__DATA__:
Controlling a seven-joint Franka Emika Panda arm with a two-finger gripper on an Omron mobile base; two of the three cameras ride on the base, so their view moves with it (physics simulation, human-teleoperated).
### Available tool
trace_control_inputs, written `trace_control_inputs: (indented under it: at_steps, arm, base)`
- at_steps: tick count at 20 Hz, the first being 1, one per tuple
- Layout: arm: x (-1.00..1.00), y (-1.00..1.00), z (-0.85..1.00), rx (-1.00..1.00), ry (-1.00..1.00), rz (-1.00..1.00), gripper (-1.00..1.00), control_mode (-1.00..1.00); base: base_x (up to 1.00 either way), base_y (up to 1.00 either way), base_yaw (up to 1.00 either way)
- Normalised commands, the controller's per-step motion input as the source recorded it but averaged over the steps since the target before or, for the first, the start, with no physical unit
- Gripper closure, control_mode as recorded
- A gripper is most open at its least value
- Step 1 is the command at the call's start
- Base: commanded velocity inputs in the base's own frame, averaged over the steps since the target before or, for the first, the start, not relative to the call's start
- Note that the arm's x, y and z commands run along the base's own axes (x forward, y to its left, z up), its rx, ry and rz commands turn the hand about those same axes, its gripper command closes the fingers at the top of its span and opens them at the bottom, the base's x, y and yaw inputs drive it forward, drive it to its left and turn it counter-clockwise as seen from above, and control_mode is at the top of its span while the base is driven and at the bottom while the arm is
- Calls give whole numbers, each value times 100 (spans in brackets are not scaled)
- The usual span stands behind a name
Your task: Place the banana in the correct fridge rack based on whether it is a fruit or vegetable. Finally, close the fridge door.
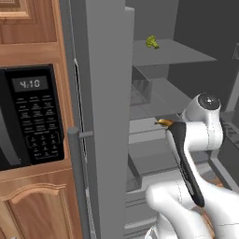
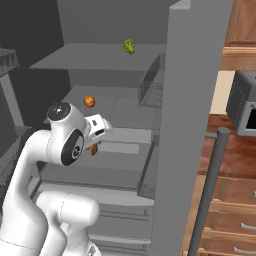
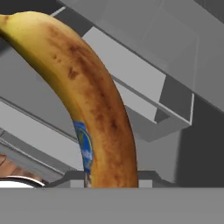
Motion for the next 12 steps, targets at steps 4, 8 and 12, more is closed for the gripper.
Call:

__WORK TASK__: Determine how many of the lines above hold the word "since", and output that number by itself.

__RESPONSE AREA__: 2